The Fabulous Baron Munchausen – Visual imagination and adventure

Today, it seems we can make anything appear realistically on screen. If you can summon the image in your mind, some technologically savvy artists will probably be able to conjure it up on the big screen as if it belonged in the ’real world’. A dinosaur looks like a dinosaur rather than a mechanical puppet, people are able to jump skyscrapers and fly through the air with ease, cinema audiences have even been to space and experienced the galactic thrill of a slingshot ride away from Mars. All of this can now be done in an impressively realistic manner. The imaginative images of cinema have become awe-inspiring real to look at. If we didn’t already know that these images are fiction and fabricated, we may very well have difficulties in discerning them as such.

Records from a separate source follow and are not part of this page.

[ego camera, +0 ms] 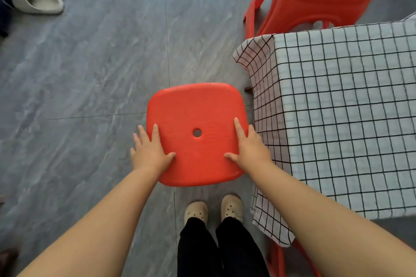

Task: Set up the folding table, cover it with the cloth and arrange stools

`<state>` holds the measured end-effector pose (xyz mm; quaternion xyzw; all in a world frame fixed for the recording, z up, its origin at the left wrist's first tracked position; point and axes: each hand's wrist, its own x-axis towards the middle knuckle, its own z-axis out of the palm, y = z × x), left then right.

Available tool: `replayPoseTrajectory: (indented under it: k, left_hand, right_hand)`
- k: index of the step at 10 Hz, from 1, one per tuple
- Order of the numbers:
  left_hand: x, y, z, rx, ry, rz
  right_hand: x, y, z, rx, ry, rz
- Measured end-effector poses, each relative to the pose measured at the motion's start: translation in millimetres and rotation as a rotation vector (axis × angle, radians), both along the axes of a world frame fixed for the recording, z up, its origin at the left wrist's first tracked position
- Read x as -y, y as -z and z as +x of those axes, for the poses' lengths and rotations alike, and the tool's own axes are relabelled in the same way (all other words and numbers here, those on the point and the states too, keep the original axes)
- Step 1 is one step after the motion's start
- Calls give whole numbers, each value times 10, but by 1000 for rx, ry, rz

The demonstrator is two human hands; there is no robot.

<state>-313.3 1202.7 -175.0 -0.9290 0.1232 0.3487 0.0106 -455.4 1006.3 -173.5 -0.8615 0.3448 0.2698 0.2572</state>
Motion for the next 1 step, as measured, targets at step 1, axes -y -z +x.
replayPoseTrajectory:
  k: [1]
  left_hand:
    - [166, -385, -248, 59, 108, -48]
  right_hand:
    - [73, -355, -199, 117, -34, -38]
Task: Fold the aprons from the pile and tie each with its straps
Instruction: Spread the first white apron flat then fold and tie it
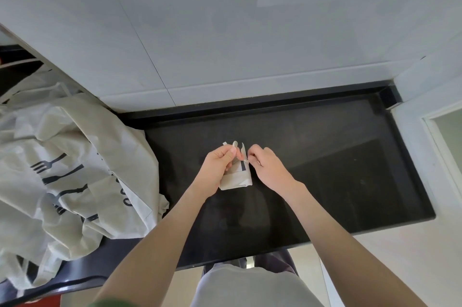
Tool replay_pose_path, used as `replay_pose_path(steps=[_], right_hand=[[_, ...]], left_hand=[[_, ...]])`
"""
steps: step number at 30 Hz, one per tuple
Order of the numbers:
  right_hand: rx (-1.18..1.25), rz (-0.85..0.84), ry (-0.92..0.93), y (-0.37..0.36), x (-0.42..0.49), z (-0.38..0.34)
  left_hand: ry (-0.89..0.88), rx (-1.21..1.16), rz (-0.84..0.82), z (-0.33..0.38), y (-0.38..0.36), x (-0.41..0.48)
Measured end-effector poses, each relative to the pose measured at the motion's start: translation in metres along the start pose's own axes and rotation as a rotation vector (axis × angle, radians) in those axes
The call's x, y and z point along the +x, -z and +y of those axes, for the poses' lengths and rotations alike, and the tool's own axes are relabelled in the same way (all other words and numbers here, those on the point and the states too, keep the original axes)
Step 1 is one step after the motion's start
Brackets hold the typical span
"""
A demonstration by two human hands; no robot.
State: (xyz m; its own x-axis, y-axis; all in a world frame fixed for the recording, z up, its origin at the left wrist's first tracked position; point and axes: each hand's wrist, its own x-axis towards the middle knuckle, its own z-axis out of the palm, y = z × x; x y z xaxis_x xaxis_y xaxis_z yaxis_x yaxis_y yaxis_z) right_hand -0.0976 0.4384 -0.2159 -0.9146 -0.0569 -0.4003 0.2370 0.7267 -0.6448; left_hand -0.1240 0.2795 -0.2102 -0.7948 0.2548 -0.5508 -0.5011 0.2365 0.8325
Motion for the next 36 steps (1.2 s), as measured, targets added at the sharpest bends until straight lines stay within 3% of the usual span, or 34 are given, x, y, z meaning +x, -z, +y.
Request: replay_pose_path(steps=[3,10,12,16,21,27,36], right_hand=[[-0.062,0.019,0.083,-0.003,0.001,0.010],[-0.225,0.173,0.136,-0.006,-0.002,0.024],[-0.179,0.156,0.092,0.006,-0.006,0.033],[-0.052,-0.033,-0.023,0.034,-0.014,0.028],[0.390,-0.054,-0.068,0.029,-0.019,-0.015],[0.414,-0.007,-0.035,0.003,-0.016,-0.027],[0.463,-0.023,-0.042,0.003,-0.018,-0.025]], left_hand=[[-0.061,0.172,-0.039,0.004,-0.003,0.001],[-0.107,0.243,-0.038,0.000,-0.001,0.007],[-0.119,0.289,-0.013,0.000,-0.003,0.007],[-0.120,0.310,-0.022,0.001,-0.006,0.007],[-0.152,0.411,-0.065,0.004,-0.004,0.006],[-0.166,0.571,-0.191,0.003,-0.001,0.006],[-0.123,0.409,-0.236,0.001,0.001,0.006]])
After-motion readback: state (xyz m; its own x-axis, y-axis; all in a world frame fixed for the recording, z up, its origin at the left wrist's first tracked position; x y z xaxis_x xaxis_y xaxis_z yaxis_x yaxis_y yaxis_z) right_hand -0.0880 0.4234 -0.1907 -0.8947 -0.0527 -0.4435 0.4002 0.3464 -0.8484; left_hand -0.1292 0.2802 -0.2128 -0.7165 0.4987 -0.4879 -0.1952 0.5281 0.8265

The Fabulous Karel Zeman and bonkers Baron Munchausen

Cinema has however never previously allowed itself to be restricted by the concerns of realistic visual portrayals. Before the technology was in place to ensure such things, filmmakers with storytelling ambitions that lay beyond reality, were forced to improvise in imaginative ways to create the worlds, rules, and fantasies that flourished before their mind’s eye. One such a filmmaker, particularly adept at creating reality-defying and imaginative cinematic adventures, was the Czech director Karel Zeman. I recently had the pleasure of watching a beautifully remastered version of his 1961 film Baron Prášil (Eng. title: The Fabulous Baron Munchausen).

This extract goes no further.